TORONTO’S FIVE WORST POLITICAL MOMENTS OF 2010
5. Adam Giambrone learns a valuable lesson in a public fashion
At the beginning of the year, the great left hope in the city’s election was Adam Giambrone, TTC chair and disciple of outgoing mayor David Miller. A series of text messages to his mistress about his “political” girlfriend and a front-page Toronto Star story later, Giambrone found himself giving a press conference so bad its badness reverberated forward through time—Giambrone’s assistant Kevin Beaulieu ran for the TTC chair’s ward and lost to Ana Bailão.
4. The Immigrant Question
Everything about the debate in which Rob Ford said he didn’t think Toronto should take in more immigrants was terrible—the statement itself, George Smitherman breaking Godwin’s Law in the follow-up, and then the multi-day indignation-fest from the other trailing candidates as they vainly tried to turn this into a winning issue. We’re so glad that we quickly moved to less divisive topics. Oh, wait.
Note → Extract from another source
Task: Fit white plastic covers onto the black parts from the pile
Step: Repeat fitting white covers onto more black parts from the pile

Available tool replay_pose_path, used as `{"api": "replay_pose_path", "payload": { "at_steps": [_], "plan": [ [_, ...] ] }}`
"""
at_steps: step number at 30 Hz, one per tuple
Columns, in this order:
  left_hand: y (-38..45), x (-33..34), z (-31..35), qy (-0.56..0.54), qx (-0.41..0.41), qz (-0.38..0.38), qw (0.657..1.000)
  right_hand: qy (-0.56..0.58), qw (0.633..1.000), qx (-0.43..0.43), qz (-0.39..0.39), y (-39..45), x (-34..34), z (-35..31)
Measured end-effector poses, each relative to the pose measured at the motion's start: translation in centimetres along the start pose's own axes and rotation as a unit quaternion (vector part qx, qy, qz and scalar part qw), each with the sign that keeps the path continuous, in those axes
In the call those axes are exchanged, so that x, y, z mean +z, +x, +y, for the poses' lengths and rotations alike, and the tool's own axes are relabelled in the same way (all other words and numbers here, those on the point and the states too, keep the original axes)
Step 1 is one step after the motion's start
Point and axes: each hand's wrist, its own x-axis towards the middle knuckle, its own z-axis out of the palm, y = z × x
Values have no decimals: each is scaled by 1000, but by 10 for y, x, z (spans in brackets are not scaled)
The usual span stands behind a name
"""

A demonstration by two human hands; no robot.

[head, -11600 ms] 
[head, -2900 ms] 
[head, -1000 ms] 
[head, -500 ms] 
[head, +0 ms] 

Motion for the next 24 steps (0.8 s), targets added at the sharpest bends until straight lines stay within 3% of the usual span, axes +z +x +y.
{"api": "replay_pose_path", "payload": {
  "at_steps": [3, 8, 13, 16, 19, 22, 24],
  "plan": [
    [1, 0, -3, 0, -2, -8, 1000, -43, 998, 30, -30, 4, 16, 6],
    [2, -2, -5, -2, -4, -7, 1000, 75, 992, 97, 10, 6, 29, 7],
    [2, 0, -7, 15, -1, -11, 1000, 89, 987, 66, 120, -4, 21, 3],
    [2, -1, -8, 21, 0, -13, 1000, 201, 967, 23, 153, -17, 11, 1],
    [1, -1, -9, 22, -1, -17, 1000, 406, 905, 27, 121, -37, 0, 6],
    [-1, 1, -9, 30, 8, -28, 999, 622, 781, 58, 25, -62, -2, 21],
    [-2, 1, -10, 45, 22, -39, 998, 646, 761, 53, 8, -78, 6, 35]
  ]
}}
3. Kyle Rae’s retirement party
Sure, Kyle Rae didn’t actually do anything illegal or unethical (by the city’s standards) when he had a $12,000 retirement party on the taxpayers’ dime, but does that matter to an electorate galvanized by governmental excess? Apparently no. Toronto Sun and Rob Ford successfully rode that particular train for all the gravy they could. Seriously, we’re here nine months later and Mayor Ford is still bringing it up in council meetings.
2. The cuts to Transit City
Since time immemorial, the iron law of transit planning in Toronto has been “at the last minute, choke.” And Dalton McGuinty and the Ontario Liberals honoured that law more than anyone this year. Rob Ford seems determined to finish off Transit City now, but it was the McGuinty Liberals who softened it up for him.
1. The G20 and everything after
No contest. Without a doubt, watching our city erupt in violence and vandalism while the police tended to more important matters—you know, whomping hippies—and then watching our elected leaders fall all over each other to try to shut down any criticism of the way things were handled by the cops was a #fail parade from beginning to end. We’re sincerely grateful that Rosie DiManno can take time out of her day to do the SIU’s job, but that’s supposed to be Plan B, right?
TORONTO’S FIVE BEST POLITICAL MOMENTS OF 2010
5. Rob Ford enters the race
Certainly the biggest political event of the year for this city, this was the real starting gun for the election. Until Ford entered the race, we’d spent weeks arguing over whether bike lanes were evil, or merely stupid (thanks, Rocco Rossi). Like him or not, Ford’s entry in the race upped the ante for everyone.
4. David Miller screws with the media one more time
As the Ford juggernaut gathered momentum in the late summer, the city’s left started whispering to themselves about how great it would be if Miller would run again. Polls even showed he’d do well against Ford, so on the last day of candidate registration there was a collective gasp as Miller walked into council chambers with $200 cash—and psyched us all out. Well played, sir. Well played.
3. The TVO debate
In a race where nobody’s even sure how many debates there were in the end, only a few stood out—and of those, one was head and shoulders above the rest. Steve Paikin, national treasure and constitutionally required to moderate any debate he’s asked to, managed to get away from 90-second Q&As and give the debate some air. The candidates didn’t take the opportunity to distinguish themselves, but we can’t hold out for miracles here.
2. Any minute we found for laughter—and there were a lot
Whatever else we can say about this year, there were tons of people to help us find the funny. Whether it was joke candidates like @rebelmayor (kudos, Shawn Micallef) and Steve Murray, an ongoing parade of YouTube videos either about the election or, in one case, electronics disposal, and wackiness ensuing in blogs, this year was great for comedy.
1. Election night
And not just because the rating campaign was finally, mercifully over. The election was both the last day of one phase and the beginning of a whole new phase of Toronto politics. Even though the event itself, like any long tease, was surprisingly quick and anti-climactic the night was filled with enough surprise and cute kids to make it worth the price of admission. Of course, for junkies there was more than enough data from the election to pore over for days afterwards.